The serious contradictions of economic policy have resulted in the fact that a large part of the workers who left the public sector (since 2009) have landed in the informal sector, emigrated to other countries, or are carrying out activities where they do not take full advantage of their qualifications. And yes, the non-state sector created the most jobs in the last decade, despite all its limitations. Since 2009, the self-employed sector, for example, has created more than 470,000 jobs.
A country where the number of persons of working age has been decreasing since 2015 cannot allow these disproportions to exist.
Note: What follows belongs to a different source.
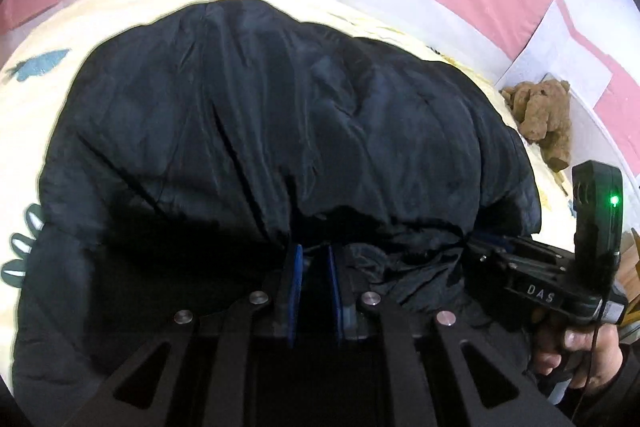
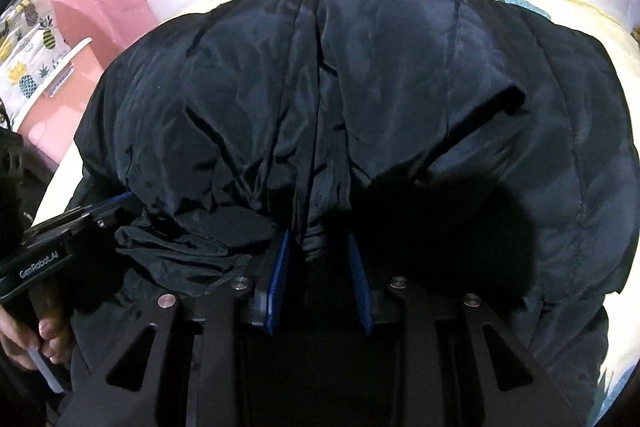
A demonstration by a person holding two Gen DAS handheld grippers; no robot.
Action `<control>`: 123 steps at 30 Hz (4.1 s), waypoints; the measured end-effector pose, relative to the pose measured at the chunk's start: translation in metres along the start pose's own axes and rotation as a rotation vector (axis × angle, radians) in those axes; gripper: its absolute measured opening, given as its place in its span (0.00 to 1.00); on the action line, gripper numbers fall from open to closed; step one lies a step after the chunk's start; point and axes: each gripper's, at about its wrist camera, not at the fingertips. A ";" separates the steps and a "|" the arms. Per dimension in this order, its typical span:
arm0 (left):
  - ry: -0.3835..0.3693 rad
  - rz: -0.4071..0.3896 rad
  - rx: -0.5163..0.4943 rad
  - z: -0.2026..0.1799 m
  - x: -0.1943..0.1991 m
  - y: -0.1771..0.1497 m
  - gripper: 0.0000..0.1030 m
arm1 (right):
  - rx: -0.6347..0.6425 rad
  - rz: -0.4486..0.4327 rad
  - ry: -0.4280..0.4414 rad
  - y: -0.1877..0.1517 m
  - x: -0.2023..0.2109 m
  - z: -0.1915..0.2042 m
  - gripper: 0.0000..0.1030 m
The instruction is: Fold large clothes
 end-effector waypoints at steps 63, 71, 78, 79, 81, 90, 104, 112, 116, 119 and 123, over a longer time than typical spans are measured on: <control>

It is why the authorities should demand that any economic and socially successful restructuring of the state-run companies include the extension of the nomenclature of activities that can be carried out in the private and cooperative sector, improve the legal status of these businesses, favor their integration with companies of any denomination, and expand their access to foreign trade and formal financing. The latter issue should also consider instruments that allow mobilizing domestic savings more effectively.
All this would allow the authorities to correct existing distortions, and preserve social consensus around unavoidable changes while ensuring a smoother tack towards a new economic model. A manageable change does not mean that it will be free of frictions or contradictions. A comprehensive and coherent strategy is what is missing.
Ricardo Torres is a professor of economics at the University of Havana.